Kaplan-Meier analysis revealed that the expression level of PBK/TOPK was negatively correlated with the OS of breast cancer patients. The 5-year survival rate was 81.2% and 95.7% for the high and low PBK/TOPK expression groups (Figure 4A). According to the Log-rank test, breast cancer patients with high PBK/TOPK expression had a poor prognosis (P=0.001). Similarly, the expression level of PBK/TOPK was negatively correlated with the DFS of the patients. The 5-year DFS rates were 78.8% and 92.3% for the high and low PBK/TOPK expression groups (Figure 4B). The Log-rank test showed that breast cancer patients with high PBK/TOPK expression had poor prognoses (P=0.006).

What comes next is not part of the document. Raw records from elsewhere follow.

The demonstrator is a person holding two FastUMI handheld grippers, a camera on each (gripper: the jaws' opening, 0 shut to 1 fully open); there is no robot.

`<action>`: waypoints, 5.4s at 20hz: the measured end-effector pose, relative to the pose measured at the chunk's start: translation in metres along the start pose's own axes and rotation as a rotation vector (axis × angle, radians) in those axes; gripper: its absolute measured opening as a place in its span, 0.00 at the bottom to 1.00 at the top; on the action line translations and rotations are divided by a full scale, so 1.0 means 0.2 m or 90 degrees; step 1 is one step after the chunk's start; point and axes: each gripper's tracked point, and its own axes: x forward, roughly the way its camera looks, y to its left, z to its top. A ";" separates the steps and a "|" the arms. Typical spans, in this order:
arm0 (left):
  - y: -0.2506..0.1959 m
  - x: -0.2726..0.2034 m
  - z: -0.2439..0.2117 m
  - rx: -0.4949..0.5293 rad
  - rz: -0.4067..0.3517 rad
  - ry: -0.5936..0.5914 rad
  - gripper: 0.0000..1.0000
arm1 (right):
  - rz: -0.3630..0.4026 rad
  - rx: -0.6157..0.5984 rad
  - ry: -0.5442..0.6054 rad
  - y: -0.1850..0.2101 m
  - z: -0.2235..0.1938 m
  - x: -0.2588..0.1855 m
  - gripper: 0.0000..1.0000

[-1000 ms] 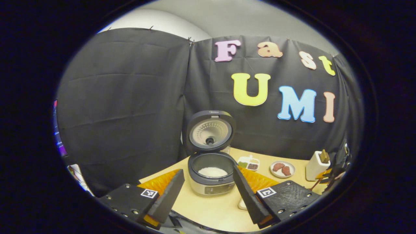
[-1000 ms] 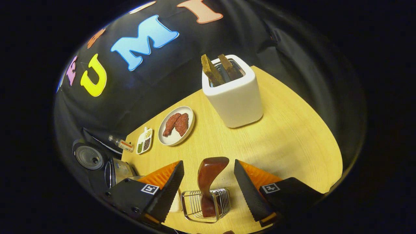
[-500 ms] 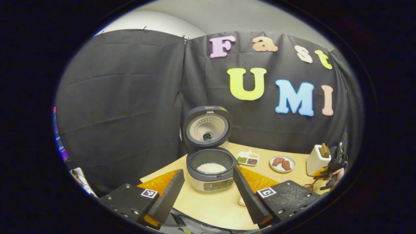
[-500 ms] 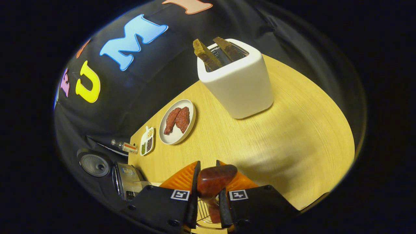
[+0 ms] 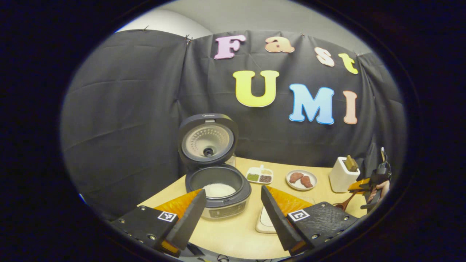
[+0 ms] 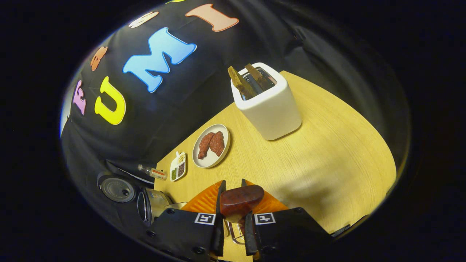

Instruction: Close the left gripper, press the button to open the rice cooker; take a wooden spoon from the chopstick holder with the right hand, scoop a spoonful of rice and pour it into the rice cooker, then put the wooden spoon back into the chopstick holder.

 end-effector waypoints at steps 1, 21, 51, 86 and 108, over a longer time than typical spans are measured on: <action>0.00 0.05 0.02 -0.002 -0.020 -0.001 0.95 | -0.004 0.004 -0.016 0.02 0.01 -0.05 0.24; 0.19 0.69 0.04 0.028 -0.283 -0.002 0.94 | -0.134 0.068 -0.236 0.25 -0.26 -0.71 0.24; 0.86 0.70 -0.07 0.005 -0.151 0.010 0.94 | -0.083 -0.227 0.004 0.90 -0.78 0.35 0.22; 0.80 0.51 -0.10 0.040 -0.142 -0.006 0.94 | -0.027 0.213 0.006 0.71 -0.66 0.10 0.24; 0.90 0.47 -0.21 0.005 -0.088 0.016 0.94 | 0.245 0.314 0.071 1.47 -0.27 -0.01 0.24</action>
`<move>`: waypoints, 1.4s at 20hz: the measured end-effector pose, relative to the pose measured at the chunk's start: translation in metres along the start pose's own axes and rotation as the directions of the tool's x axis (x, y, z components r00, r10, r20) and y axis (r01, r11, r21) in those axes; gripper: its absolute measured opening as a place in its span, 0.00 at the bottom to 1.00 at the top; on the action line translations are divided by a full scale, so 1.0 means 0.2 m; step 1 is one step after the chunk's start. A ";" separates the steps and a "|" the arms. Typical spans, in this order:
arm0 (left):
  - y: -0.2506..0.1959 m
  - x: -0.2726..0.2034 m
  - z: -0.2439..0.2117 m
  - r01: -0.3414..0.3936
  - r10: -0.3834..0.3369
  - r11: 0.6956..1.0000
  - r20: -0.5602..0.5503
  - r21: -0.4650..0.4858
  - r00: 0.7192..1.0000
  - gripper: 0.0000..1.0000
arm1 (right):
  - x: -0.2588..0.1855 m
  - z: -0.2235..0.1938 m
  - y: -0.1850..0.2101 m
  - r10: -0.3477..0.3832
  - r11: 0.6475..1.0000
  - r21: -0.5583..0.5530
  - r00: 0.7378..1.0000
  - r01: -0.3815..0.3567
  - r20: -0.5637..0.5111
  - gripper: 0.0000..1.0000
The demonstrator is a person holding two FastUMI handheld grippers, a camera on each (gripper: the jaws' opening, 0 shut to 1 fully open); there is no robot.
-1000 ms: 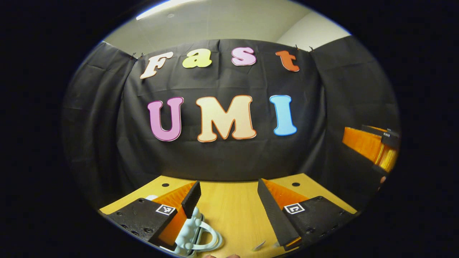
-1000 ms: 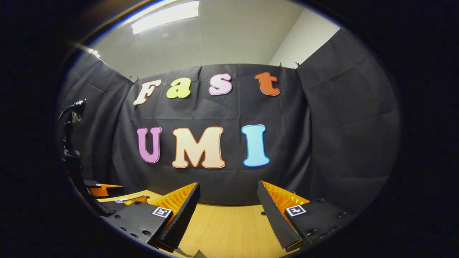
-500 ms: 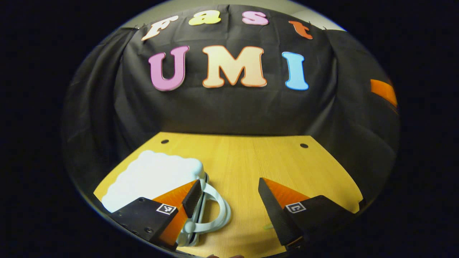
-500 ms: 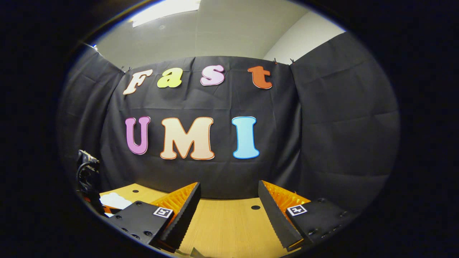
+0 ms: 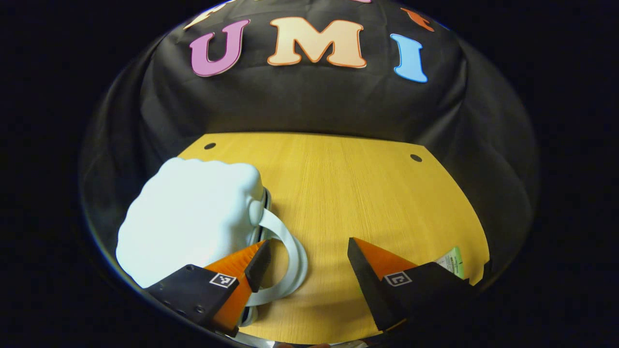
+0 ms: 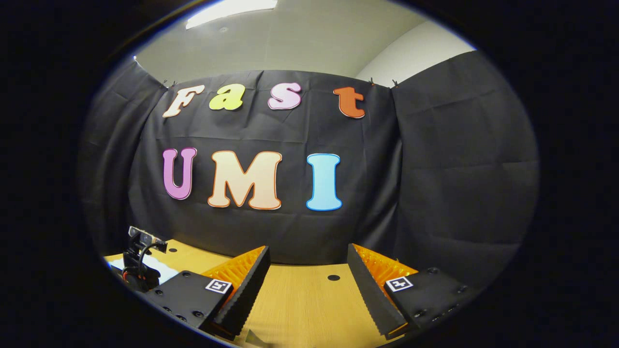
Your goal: First open the suitcase, pack the skin care products into it, and then close the suitcase.
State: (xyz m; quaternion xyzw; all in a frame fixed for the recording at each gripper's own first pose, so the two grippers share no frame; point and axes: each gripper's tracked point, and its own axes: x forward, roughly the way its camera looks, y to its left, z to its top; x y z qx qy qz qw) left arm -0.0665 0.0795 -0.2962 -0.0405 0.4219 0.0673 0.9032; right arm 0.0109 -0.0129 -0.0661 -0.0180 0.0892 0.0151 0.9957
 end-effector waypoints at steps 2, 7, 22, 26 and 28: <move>0.01 0.03 -0.03 -0.008 0.007 1.000 -0.038 -0.010 0.999 0.95 | 0.01 0.01 0.01 0.008 1.000 -0.008 1.000 -0.008 0.004 0.99; 0.06 0.13 -0.10 -0.021 0.019 1.000 -0.126 -0.014 0.992 0.87 | 0.02 -0.01 0.03 0.021 0.999 -0.029 1.000 -0.021 0.004 0.99; 0.09 0.16 -0.13 -0.001 0.012 0.999 -0.207 0.054 0.978 0.06 | -0.02 -0.09 0.00 0.005 1.000 -0.004 1.000 -0.005 -0.003 0.99; 0.09 0.13 -0.05 -0.025 0.041 0.994 -0.154 0.104 0.987 0.02 | -0.01 -0.09 0.08 0.046 0.999 0.002 0.999 -0.046 0.004 0.99; 0.11 0.08 0.02 -0.011 0.026 0.995 -0.144 0.098 0.989 0.00 | 0.00 -0.10 0.11 0.061 0.998 0.010 0.998 -0.061 0.007 0.99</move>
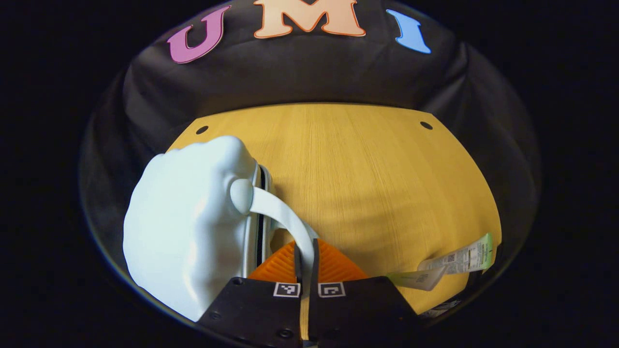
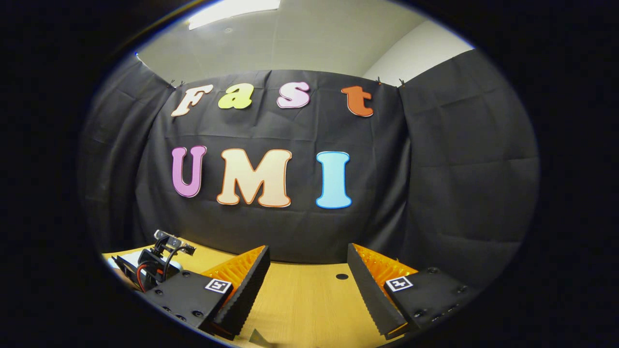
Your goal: First open the suitcase, pack the skin care products into it, and then close the suitcase.
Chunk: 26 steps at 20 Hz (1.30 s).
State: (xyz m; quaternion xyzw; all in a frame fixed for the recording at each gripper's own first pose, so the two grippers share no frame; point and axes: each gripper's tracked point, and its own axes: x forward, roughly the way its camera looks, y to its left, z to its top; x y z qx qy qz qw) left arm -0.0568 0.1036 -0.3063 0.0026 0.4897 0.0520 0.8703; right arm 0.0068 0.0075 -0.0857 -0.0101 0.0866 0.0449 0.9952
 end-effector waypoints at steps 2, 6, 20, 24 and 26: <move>0.02 -0.06 0.05 -0.001 0.001 1.000 0.017 -0.010 1.000 0.00 | 0.01 0.00 0.03 0.013 1.000 0.009 1.000 -0.013 -0.001 0.99; 0.10 -0.23 0.21 -0.001 0.000 1.000 0.083 0.004 0.997 0.00 | 0.03 -0.01 0.08 0.037 0.999 0.020 0.999 -0.037 0.003 0.99; 0.64 -0.66 0.55 -0.049 0.058 0.998 0.241 -0.044 0.969 0.00 | 0.09 -0.02 0.40 0.128 0.991 0.038 0.992 -0.128 0.006 0.99; 0.86 -0.73 0.61 -0.104 0.109 0.994 0.276 -0.031 0.955 0.00 | 0.11 -0.04 0.51 0.136 0.990 0.038 0.991 -0.136 -0.003 0.99; 0.99 -0.77 0.62 -0.125 0.129 0.992 0.292 -0.033 0.948 0.00 | 0.11 -0.04 0.58 0.136 0.990 0.030 0.991 -0.136 -0.004 0.99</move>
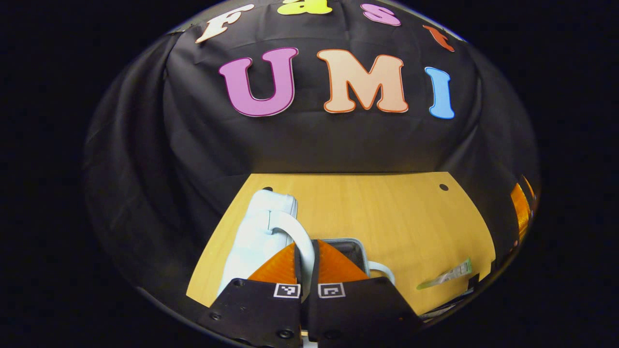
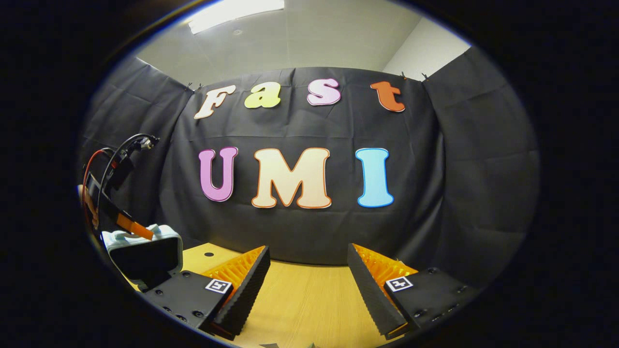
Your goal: First open the suitcase, pack the skin care products into it, and then close the suitcase.
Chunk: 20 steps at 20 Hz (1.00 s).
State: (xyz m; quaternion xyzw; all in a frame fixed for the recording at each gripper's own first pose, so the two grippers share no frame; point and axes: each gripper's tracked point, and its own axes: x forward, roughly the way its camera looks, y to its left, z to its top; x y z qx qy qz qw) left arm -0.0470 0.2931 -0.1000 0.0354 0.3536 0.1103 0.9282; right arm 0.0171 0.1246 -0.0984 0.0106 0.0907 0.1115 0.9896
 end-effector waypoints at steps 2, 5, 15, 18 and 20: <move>0.14 0.00 0.04 -0.033 0.034 0.999 0.029 -0.007 0.999 0.00 | 0.02 -0.01 0.06 -0.003 1.000 -0.007 1.000 0.003 0.000 0.99; 0.34 0.00 0.04 -0.068 0.068 0.998 0.043 0.000 0.997 0.00 | 0.05 0.00 0.13 -0.026 0.999 -0.018 1.000 0.026 0.010 0.99; 0.92 0.06 -0.06 -0.094 0.100 0.990 0.055 -0.100 0.993 0.00 | 0.09 0.02 0.29 -0.115 0.991 -0.067 0.993 0.117 0.031 1.00; 1.08 0.10 -0.14 -0.119 0.124 0.987 0.036 -0.112 0.992 0.00 | 0.07 0.04 0.37 -0.114 0.990 -0.081 0.993 0.117 0.040 0.99; 1.16 0.11 -0.17 -0.131 0.136 0.984 0.036 -0.118 0.990 0.00 | 0.07 0.05 0.42 -0.105 0.990 -0.092 0.994 0.108 0.041 0.99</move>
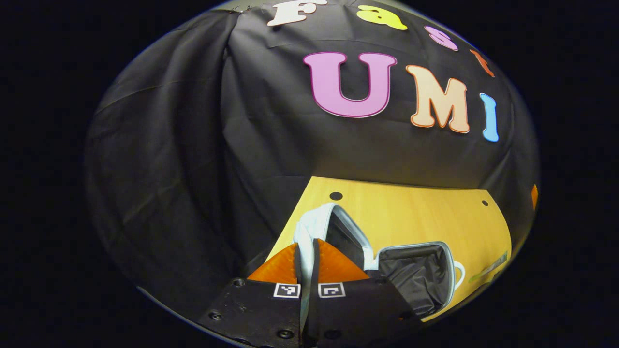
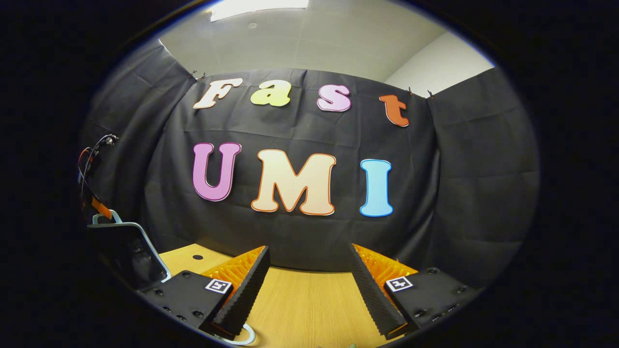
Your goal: First open the suitcase, pack the skin care products into it, and then close the suitcase.
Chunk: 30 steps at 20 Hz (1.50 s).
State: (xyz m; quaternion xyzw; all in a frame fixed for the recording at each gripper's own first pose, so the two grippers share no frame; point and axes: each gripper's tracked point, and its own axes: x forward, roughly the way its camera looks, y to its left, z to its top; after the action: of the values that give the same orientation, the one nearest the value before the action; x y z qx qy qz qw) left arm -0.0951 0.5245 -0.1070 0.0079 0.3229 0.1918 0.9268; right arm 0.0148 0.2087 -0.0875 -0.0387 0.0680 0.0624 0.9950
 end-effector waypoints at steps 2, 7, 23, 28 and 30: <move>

Subgroup analysis was performed for OS according to the TNM stages using Kaplan-Meier analysis. For patients with stages I-II breast cancer, the expression level of PBK/TOPK was negatively correlated with OS. The 5-year OS rates were 86.7%and 95.8% for the high and low PBK/TOPK expression groups (Figure 4C). According to the Log-rank test, breast cancer patients with high PBK/TOPK expression had poor prognoses (P=0.042). For patients with stage III breast cancer, the expression level of PBK/TOPK was negatively correlated with OS as well. The 5-year OS rates were 65.2% and 95.2%for the high and low PBK/TOPK expression groups (Figure 4D). According to the Log-rank test, breast cancer patients with high PBK/TOPK expression had poor prognoses (P=0.018).
Influential factors related to the prognosis
Univariate Cox regression analysis revealed that tumor size (OS: hazard ratio (HR)=4.148, P=0.010; DFS: HR=3.452, P=0.007), lymph node metastasis (OS: HR=3.390, P=0.012; DFS: HR=2.351, P=0.032), HER-2 (OS:HR=2.016, P=0.002; DFS:HR=1.977, P=0.001), and PBK/TOPK (OS: HR=4.590, P=0.003; DFS: HR=2.890, P=0.009) were risk factors for both OS and DFS among the included patients. On the contrary, ER expression (OS: HR=0.342, P=0.014; DFS: HR=0.401, P=0.018) was a protective factor for the OS and DFS of the patients. Further, the TNM stage (OS: HR=2.658, P=0.030) was a risk factor for the OS of the patients. The results of the univariate analysis are listed in Table 2.
The meaningful indicators generated from the univariate analysis (P<0.05) were included in the multivariate Cox regression, and the results are presented in Table 3 and Figure 5. High expression of PBK/TOPK was an independent influential factor on OS in breast cancer (P=0.034) and HER-2 expression was an independent influential factor on DFS (P=0.014). Analysis of the ROC curve in Figure 6. revealed that the area under the curve was 0.690 (95% confidence interval (CI): 0.576-0.805) for the expression of PBK/TOPK in the prediction of 5-year OS (P=0.004).